The parties filed cross-motions for summary judgment. The State's summary judgment motion asked the district court to “enjoin Defendants' illegal lending.” The State's proposed order granting summary judgment included permanent statutory injunctions against usurious and unlicensed lending. The Schools responded that their lending was not usurious under Minn. Stat. § 334.16, subd. 1 (2016), and that they were not required to obtain a license under Minn. Stat. § 56.01(a).
The district court agreed with the Schools. The court “denie[d] the State's Motion for Summary Judgment in its entirety.” The court granted the Schools' motion for summary judgment regarding the State's usury and licensing claims, which the court dismissed.3
The State took an interlocutory appeal. The Schools argued that the court of appeals lacked appellate jurisdiction over an order denying summary judgment. The court of appeals determined there was jurisdiction because the district court denied a request for an injunction. State v. Minn. Sch. of Bus., Inc., A16-0239, Order (Minn. App. filed Mar. 15, 2016).
On the merits, the court of appeals affirmed the district court. State v. Minn. Sch. of Bus., Inc., 885 N.W.2d 512, 514 (Minn. App. 2016). In reaching this conclusion, the court determined that Minn. Stat. § 334.16, subd. 2 (2016), which adopts the Truth-in-Lending Act (“TILA”) and Regulation Z, did not incorporate any amendments to TILA or Regulation Z adopted after June 5, 1971, the effective date of the enactment of Minn. Stat. § 334.16, subd. 2. Minn. Sch. of Bus., Inc., 885 N.W.2d at 516-18. The court concluded that, under the definitions provided by TILA and Regulation Z as of that date, the Schools' loans were open-end credit plans under Minn. Stat. § 334.16, subd. 1(a).
We granted the State's petition for review.
We begin by addressing the parties' disagreement over the standard of review. The State argues that we should review the district court's order as a summary judgment decision. The Schools argue that we should consider the order as a denial of injunctive relief.
We need not resolve the disagreement because, under either theory, we apply a de novo standard of review. The facts are undisputed and the issues before us are purely legal. We apply a de novo standard of review to statutory interpretation and the application of a statute to undisputed facts, whether in the context of summary judgment or an injunction. Anderson v. Christopherson, 816 N.W.2d 626, 630 (Minn. 2012) (applying a de novo standard of review to issues of law presented in an appeal from a summary judgment decision); Fannie Mae v. Heather Apartments Ltd. P'ship, 811 N.W.2d 596, 599 (Minn. 2012) (applying a de novo standard of review to issues of law presented in an appeal from an order for injunctive relief).

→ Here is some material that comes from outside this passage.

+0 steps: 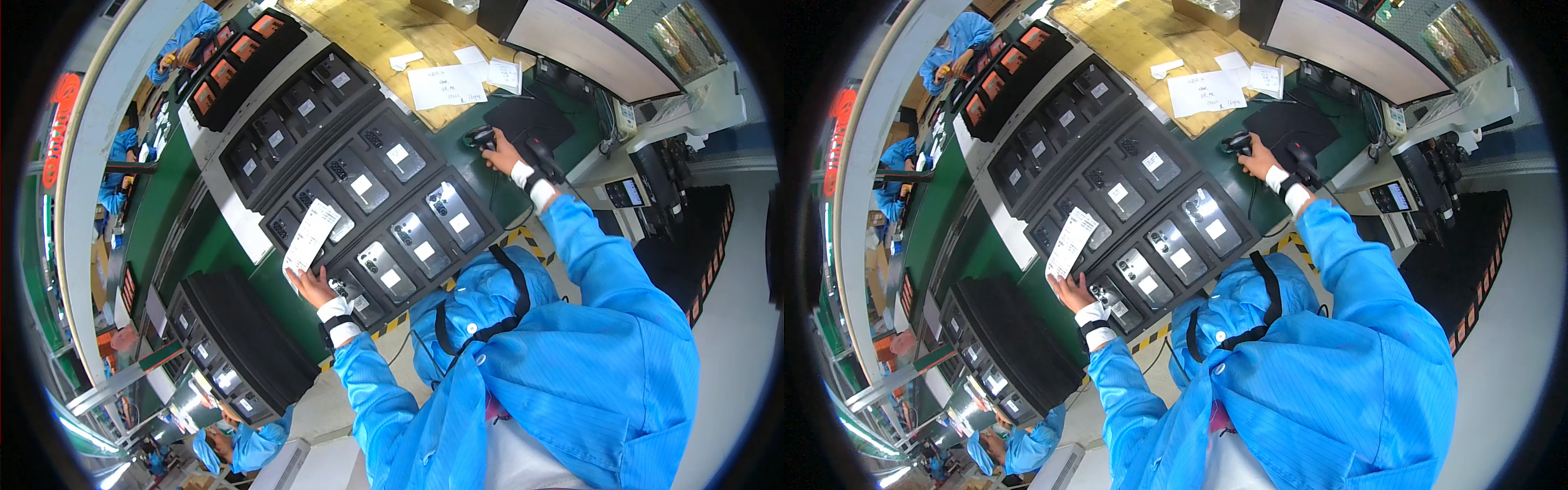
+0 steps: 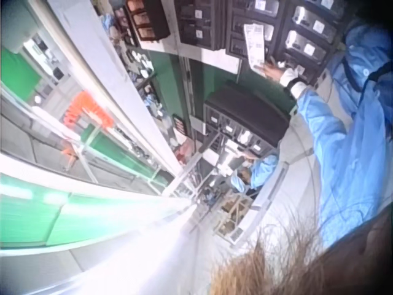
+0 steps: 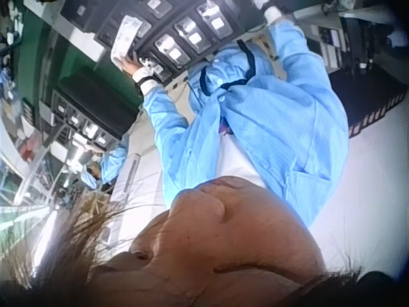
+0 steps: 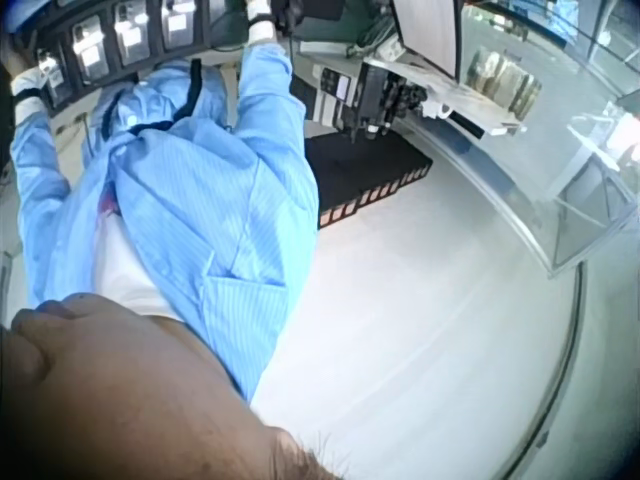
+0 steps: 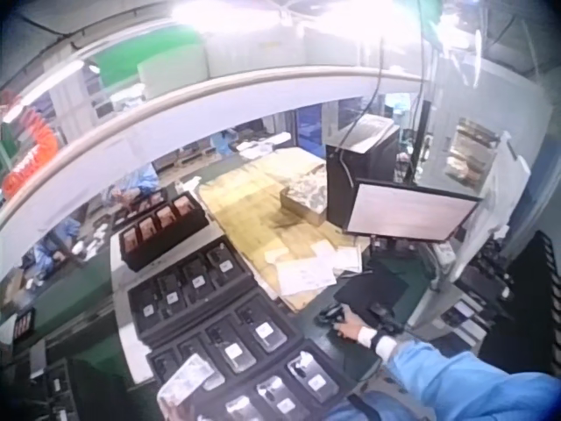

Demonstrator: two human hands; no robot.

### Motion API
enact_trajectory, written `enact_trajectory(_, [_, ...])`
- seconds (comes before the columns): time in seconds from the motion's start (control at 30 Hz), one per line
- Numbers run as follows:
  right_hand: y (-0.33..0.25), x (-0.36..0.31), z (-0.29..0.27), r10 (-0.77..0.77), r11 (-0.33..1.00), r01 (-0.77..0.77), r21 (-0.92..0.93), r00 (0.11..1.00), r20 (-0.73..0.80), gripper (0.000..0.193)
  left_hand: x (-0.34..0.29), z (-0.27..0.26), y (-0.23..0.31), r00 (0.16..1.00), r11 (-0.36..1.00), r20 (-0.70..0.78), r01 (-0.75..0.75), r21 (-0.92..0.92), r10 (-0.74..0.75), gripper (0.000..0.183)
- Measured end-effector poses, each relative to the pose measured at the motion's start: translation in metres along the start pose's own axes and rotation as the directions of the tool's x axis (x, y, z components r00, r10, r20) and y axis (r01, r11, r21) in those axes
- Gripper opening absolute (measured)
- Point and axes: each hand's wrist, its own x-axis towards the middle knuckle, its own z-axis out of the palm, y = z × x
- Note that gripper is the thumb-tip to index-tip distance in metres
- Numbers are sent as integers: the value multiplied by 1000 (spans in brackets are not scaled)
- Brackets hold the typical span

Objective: Scanning a barcode on a paper slip and then applying labels to mobile phones in an assembly line.

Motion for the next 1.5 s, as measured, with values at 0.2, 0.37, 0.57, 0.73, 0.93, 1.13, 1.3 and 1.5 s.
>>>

We now address whether the court of appeals had appellate jurisdiction over the State's interlocutory appeal.4 The Attorney General is “entitled” to a statutory injunction for “violations of the law of this state respecting unfair, discriminatory, and other unlawful practices in business, commerce, or trade.” Minn. Stat. § 8.31, subds. 1, 3 (2016). Under Minn. R. Civ. App. P. 103.03, “[a]n appeal may be taken to the Court of Appeals: ․ (b) from an order which grants, refuses, dissolves or refuses to dissolve, an injunction.”
The Schools argue that the district court's order did not deny an injunction because the State did not seek an injunction in its motion for summary judgment. Specifically, the Schools argue that the State did not allege irreparable harm, did not argue the Dahlberg factors, and did not file a separate motion for an injunction. See Dahlberg Bros., Inc. v. Ford Motor Co., 137 N.W.2d 314, 321-22 (Minn. 1965) (stating the factors to consider for a temporary injunction). The Schools suggest, however, that appellate jurisdiction is proper under Minn. R. Civ. App. P. 105.01, which allows appeals “in the interests of justice.”
The State argues that it sought and was denied a permanent statutory injunction. The State notes that the Attorney General is authorized to seek such an injunction under Minn. Stat. § 8.31, subd. 3, which does not require a showing of irreparable harm. The State also contends that the Dahlberg factors do not apply to permanent injunctions. Finally, the State joins the Schools in suggesting that appellate jurisdiction is proper under Rule 105.01.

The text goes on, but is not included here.